2020–09–14:
Putting 13 PinePhone distributions on a 8GiB uSD card
This is a summary of how I was able to make a 5 GiB
multi-boot 13-distro image, that easily fits on a 8GiB SD card, and can be
used to test-drive most of the OSes that are available for Pinephone today.
Starting
with a 32GiB image and an old-school approach
At first I did the obvious, and started with traditional partitioning.
I created 10 partitions on a 32GiB SD card, and was barely able to fit
9 Linux distributions into that image. Each paritition needed its own
filesystem and some free space to allow for proper operation of the OS. It was
also hard to mange. Each time I needed to change anything, I had to figure out
which partition held which OS, mount it, fix things and unmount again.
It was not good.
Swithching
filesystems and sharing free space
The breakthroug came with a realization that I can mount subvolume in btrfs
as if it was a filesystem in its own right. This allowed me to have just a
single partition with a btrfs filesystem on the SD card, and have each
distribution contained in its own subvolume. This way, all distributions could
share from the same pool of free space for the data. There was no longer any
need to plan partition sizes for each distro. This was the first major win.
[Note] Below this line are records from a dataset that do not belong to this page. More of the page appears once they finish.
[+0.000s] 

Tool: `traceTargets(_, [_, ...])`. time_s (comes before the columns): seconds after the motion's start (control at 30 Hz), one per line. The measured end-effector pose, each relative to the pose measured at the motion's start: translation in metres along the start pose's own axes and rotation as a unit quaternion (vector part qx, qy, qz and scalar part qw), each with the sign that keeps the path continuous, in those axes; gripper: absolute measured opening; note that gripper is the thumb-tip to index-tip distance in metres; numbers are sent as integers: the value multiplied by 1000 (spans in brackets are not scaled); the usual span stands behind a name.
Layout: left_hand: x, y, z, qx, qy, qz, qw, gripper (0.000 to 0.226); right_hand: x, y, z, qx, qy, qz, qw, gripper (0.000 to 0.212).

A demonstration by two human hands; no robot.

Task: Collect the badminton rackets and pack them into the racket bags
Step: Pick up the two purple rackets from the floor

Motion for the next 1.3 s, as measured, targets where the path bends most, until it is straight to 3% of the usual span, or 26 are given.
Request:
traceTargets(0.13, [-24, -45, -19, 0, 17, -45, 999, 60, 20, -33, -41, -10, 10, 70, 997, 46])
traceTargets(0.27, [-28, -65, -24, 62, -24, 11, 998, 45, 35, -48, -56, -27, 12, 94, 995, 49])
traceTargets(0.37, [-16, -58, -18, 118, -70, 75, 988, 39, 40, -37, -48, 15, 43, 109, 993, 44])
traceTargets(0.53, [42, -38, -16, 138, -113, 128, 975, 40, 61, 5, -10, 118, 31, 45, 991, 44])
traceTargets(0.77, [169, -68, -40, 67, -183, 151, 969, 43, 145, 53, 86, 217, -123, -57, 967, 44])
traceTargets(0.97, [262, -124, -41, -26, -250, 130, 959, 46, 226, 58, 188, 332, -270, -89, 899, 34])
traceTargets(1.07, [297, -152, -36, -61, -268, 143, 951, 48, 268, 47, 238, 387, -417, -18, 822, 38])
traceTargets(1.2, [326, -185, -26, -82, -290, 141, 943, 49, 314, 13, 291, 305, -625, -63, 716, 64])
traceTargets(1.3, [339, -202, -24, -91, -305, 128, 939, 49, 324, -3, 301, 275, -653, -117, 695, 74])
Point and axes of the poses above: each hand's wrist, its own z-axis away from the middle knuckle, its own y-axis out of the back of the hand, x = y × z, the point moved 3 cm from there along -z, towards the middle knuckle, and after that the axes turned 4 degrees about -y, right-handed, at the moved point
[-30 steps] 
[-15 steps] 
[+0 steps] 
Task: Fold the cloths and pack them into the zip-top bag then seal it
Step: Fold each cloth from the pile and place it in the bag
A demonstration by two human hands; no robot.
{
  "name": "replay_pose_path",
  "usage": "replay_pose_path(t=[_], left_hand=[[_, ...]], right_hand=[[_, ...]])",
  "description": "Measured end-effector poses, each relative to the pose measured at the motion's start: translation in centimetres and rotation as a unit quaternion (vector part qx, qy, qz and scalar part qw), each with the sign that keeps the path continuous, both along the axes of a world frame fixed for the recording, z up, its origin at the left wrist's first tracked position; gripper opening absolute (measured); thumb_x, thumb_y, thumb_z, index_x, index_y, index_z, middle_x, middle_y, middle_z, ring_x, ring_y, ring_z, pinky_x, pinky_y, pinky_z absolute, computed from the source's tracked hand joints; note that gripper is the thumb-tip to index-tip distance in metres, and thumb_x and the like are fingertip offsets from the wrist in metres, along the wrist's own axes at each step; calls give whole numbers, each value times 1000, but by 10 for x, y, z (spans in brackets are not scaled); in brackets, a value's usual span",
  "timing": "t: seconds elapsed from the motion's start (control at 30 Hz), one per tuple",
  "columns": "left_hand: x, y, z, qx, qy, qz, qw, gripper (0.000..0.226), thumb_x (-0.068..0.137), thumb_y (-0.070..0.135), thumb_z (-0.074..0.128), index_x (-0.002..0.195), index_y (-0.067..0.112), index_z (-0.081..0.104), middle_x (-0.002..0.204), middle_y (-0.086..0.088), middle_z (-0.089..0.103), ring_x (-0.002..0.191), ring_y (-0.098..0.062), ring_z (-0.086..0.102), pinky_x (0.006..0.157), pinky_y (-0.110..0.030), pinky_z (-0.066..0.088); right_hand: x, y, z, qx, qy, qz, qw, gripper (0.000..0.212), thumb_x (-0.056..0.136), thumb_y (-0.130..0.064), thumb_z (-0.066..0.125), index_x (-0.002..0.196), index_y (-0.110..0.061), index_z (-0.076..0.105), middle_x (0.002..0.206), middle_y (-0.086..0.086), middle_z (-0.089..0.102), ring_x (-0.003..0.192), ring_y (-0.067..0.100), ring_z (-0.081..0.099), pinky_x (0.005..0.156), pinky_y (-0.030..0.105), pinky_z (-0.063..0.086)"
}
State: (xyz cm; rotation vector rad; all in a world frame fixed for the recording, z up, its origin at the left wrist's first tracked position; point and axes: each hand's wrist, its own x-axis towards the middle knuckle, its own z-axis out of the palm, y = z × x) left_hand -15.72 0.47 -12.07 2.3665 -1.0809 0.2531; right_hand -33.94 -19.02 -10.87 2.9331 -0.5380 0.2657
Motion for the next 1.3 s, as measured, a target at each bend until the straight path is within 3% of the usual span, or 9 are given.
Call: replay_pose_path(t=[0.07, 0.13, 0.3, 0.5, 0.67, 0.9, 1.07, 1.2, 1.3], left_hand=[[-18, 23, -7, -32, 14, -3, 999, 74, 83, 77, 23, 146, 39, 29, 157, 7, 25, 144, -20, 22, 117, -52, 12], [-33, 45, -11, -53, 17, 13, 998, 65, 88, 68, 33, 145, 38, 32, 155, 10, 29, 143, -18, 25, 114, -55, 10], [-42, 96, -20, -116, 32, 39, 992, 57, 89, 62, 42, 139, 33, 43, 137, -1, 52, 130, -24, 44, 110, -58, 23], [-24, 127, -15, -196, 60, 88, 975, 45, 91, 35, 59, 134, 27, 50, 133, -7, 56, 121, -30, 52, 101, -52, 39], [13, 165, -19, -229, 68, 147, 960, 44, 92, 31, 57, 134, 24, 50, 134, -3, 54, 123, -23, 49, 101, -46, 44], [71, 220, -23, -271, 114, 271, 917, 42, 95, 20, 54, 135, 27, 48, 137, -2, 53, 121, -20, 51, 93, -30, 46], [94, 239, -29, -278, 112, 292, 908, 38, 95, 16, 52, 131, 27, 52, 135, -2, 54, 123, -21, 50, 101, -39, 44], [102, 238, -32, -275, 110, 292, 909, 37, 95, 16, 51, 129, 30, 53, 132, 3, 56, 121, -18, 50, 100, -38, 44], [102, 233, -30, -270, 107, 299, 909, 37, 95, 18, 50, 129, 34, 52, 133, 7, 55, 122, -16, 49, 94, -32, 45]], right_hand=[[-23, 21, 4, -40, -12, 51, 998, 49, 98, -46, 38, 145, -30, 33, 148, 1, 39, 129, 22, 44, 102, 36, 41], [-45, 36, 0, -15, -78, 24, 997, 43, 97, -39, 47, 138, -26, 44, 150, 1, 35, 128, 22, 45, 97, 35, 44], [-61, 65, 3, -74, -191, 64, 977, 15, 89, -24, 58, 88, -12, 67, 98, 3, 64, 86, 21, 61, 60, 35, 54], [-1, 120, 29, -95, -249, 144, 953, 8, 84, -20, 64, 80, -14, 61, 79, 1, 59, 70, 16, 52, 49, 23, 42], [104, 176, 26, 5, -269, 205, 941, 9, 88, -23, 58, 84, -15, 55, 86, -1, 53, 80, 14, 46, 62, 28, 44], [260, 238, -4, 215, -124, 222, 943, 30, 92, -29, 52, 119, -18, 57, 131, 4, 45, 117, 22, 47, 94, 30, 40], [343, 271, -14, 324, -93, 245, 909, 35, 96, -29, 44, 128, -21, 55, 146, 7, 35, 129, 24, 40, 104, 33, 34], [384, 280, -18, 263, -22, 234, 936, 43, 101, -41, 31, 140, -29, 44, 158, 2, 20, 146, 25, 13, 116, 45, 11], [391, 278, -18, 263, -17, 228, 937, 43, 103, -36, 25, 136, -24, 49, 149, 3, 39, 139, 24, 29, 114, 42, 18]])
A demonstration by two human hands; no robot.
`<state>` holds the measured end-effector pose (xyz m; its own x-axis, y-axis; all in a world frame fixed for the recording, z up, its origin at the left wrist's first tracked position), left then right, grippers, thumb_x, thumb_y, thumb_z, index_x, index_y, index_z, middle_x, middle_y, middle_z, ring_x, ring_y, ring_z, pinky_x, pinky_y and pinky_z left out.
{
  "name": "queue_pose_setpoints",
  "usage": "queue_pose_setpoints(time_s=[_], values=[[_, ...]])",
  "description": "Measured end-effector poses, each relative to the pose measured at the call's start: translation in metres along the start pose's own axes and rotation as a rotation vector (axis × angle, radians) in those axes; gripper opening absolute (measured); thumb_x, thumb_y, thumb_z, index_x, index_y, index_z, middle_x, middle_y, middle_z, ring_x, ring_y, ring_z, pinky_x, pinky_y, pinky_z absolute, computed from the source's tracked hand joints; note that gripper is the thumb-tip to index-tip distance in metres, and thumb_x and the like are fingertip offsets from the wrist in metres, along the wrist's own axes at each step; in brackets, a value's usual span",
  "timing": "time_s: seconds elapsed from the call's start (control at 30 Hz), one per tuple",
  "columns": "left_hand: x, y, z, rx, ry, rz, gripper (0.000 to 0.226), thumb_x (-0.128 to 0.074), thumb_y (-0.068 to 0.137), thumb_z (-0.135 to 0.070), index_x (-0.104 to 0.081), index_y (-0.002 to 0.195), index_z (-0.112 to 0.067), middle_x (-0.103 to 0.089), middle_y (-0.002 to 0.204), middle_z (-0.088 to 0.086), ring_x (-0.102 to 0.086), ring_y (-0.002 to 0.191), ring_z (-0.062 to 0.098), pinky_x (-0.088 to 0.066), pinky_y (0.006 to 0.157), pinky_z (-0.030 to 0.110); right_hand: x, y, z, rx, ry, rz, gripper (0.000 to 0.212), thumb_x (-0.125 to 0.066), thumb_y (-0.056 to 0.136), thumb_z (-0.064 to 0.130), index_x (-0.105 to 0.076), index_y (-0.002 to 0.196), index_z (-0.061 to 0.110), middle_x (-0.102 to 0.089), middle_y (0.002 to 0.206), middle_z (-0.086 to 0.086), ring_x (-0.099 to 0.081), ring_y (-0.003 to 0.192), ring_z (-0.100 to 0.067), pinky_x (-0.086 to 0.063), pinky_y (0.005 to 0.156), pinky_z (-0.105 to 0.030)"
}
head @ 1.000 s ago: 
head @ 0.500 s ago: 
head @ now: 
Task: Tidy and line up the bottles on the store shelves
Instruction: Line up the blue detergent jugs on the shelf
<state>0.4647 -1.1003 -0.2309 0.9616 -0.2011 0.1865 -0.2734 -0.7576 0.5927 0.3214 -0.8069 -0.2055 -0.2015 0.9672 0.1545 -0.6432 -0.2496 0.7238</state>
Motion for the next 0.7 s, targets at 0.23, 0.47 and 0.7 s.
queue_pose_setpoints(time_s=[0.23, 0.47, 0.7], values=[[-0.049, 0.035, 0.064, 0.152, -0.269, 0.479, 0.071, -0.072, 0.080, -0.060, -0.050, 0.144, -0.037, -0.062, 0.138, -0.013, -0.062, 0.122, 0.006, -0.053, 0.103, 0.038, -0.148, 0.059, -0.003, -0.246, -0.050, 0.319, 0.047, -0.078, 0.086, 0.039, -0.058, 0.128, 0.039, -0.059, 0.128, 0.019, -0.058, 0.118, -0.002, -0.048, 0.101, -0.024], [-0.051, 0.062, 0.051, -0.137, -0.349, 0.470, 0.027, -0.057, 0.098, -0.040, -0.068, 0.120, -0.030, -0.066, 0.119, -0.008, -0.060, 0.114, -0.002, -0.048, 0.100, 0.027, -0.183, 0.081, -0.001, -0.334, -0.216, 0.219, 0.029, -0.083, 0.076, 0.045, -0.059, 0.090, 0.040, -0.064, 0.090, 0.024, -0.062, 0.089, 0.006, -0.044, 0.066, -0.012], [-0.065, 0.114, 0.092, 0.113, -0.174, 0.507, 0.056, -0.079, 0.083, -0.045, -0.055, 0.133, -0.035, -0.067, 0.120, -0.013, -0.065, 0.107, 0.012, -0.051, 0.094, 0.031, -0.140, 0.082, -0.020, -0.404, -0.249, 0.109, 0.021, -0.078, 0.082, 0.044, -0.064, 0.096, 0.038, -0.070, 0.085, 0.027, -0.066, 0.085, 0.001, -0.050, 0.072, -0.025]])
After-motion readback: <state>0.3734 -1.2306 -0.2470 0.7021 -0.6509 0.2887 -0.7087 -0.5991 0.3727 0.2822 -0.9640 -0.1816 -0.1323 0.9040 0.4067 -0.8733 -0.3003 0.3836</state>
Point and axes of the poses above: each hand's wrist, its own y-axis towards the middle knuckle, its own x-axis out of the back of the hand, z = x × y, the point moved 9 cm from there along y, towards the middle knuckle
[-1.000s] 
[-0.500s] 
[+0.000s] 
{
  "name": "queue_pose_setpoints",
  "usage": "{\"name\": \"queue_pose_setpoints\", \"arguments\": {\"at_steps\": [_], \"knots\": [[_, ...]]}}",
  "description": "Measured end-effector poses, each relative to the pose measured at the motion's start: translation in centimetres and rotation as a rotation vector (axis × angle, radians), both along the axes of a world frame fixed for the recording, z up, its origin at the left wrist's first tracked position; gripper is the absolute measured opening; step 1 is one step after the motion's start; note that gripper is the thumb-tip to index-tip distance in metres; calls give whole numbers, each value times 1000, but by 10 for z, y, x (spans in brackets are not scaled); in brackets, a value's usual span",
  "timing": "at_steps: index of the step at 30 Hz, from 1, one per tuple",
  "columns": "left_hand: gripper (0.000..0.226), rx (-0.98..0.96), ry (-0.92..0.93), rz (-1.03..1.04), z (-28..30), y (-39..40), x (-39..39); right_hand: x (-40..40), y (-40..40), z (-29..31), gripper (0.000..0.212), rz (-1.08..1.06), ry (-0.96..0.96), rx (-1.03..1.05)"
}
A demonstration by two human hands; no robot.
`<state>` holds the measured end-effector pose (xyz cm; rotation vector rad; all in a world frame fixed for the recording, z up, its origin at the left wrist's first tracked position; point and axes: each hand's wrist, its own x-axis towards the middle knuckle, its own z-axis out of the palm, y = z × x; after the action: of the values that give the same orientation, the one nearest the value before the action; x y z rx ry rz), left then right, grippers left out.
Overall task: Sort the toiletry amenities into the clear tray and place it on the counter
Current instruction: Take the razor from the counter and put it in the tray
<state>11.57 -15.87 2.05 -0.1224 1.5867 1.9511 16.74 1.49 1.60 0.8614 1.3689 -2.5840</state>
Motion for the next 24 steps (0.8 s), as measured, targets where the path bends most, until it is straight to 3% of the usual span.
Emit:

Subvolumes are also much easier to manage than partitions. Need a new
subvolume? Just create one and copy some files to it. Don't need the subvolume
anymore? Just delete it.
Subvolumes appear as normal directories in the filesystem when the root
subvolume is mounted, so one mount operation is all that's needed to have
access to files of all included Linux distributions.
I also used another feature of subvolumes to debug startup issues in some
distributions. Snapshotting. It's possible to create a snapshot of a current
state of any of the distributions indivudally, and restore it in the future.
Ubuntu Touch gave me a headscratch, when it didn't boot during the first boot,
but it did on the second one. So I made a snapshot of the initial state of the
filesystem, and kept comming back to it and tweaking it until I found the
reason. (One of the boot scripts checked for the presence of a file named
userdata/.writable_image
and if it was missing it tried to reboot
the system and failed, crashing the lightdm process.)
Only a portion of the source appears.